Copy out all lines bearing the word "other" from the listing below.

##### Data for review #####

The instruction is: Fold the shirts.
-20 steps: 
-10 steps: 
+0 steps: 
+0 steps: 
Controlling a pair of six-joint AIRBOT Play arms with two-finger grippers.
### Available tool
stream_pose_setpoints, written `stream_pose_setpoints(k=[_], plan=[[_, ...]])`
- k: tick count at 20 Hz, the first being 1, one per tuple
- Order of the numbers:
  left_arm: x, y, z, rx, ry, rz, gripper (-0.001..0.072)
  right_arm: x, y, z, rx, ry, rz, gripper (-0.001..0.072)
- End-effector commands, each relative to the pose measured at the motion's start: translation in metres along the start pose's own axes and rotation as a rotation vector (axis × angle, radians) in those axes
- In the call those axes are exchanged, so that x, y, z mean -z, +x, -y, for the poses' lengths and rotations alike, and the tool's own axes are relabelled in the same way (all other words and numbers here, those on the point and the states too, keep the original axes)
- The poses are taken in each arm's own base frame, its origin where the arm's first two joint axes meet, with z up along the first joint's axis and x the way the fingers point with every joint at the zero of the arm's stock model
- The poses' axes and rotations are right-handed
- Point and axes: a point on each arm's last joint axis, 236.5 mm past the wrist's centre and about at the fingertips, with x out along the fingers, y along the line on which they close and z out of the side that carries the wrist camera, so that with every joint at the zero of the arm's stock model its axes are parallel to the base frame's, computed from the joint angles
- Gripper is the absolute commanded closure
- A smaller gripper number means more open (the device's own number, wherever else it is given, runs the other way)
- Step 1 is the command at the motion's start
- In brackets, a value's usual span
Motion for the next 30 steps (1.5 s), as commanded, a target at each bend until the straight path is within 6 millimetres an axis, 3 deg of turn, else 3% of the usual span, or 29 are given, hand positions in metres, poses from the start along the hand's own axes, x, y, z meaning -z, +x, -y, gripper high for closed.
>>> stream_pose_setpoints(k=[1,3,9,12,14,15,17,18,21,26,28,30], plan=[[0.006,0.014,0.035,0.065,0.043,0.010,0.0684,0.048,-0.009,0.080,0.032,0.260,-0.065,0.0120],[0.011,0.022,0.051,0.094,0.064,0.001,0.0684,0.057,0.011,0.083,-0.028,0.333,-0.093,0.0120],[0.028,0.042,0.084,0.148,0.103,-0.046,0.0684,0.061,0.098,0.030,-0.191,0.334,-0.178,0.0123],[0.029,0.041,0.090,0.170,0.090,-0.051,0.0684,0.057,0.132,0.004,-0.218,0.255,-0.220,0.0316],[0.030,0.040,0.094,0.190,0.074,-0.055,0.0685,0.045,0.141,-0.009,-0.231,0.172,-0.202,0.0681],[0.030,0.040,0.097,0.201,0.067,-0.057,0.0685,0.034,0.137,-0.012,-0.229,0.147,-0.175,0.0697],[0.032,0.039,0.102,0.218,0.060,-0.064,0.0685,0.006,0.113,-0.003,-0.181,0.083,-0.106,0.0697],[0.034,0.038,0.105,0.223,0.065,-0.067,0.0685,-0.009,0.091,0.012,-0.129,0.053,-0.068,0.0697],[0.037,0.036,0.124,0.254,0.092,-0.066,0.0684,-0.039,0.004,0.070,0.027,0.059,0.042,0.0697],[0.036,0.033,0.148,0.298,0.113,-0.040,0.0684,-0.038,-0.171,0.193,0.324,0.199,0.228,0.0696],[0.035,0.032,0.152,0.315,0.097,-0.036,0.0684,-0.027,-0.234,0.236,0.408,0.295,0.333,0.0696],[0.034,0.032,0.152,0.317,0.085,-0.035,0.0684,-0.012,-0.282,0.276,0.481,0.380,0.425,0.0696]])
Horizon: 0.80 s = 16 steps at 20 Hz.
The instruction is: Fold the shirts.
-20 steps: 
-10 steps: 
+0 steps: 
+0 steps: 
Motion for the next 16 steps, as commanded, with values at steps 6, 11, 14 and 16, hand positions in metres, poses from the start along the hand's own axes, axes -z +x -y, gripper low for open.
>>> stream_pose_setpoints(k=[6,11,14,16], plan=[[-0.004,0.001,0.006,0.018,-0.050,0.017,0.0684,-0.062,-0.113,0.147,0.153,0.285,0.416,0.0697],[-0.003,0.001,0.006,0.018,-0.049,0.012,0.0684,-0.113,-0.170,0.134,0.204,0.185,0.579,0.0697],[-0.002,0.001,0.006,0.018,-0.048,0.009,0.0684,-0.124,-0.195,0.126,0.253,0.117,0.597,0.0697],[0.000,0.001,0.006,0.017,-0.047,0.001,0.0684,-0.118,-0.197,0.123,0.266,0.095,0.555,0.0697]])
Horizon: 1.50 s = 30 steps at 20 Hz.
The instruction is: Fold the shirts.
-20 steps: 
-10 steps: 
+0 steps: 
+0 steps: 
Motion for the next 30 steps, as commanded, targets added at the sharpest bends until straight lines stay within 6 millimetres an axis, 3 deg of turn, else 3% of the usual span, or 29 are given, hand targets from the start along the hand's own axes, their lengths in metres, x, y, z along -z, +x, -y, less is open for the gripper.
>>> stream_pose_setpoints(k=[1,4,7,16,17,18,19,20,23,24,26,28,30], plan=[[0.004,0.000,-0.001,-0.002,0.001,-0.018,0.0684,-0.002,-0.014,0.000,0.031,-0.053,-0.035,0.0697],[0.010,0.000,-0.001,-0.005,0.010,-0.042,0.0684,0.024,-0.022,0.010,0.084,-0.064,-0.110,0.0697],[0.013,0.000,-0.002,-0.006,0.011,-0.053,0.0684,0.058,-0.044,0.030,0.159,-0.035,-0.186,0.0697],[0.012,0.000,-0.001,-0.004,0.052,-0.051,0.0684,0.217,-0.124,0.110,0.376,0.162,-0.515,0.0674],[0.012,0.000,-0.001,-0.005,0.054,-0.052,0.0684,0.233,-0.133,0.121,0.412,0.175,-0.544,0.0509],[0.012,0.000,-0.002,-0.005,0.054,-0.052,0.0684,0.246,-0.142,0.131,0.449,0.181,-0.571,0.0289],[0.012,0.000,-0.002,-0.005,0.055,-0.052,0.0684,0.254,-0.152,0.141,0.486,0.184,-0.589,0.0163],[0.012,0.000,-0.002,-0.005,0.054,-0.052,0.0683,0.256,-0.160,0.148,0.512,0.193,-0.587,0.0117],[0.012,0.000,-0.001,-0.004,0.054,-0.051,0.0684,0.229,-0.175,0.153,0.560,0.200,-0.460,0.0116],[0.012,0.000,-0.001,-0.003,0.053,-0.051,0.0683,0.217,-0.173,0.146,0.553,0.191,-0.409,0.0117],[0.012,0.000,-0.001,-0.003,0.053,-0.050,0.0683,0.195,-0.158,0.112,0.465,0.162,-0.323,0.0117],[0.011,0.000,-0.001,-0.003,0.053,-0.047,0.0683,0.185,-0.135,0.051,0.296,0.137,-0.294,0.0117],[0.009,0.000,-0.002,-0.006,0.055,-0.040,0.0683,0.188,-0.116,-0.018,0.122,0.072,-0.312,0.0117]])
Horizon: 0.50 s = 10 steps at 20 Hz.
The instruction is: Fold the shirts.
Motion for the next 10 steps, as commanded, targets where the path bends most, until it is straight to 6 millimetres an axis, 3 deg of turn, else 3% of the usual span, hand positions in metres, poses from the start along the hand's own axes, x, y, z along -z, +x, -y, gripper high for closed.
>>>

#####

Task result:
- In the call those axes are exchanged, so that x, y, z mean -z, +x, -y, for the poses' lengths and rotations alike, and the tool's own axes are relabelled in the same way (all other words and numbers here, those on the point and the states too, keep the original axes)
- A smaller gripper number means more open (the device's own number, wherever else it is given, runs the other way)

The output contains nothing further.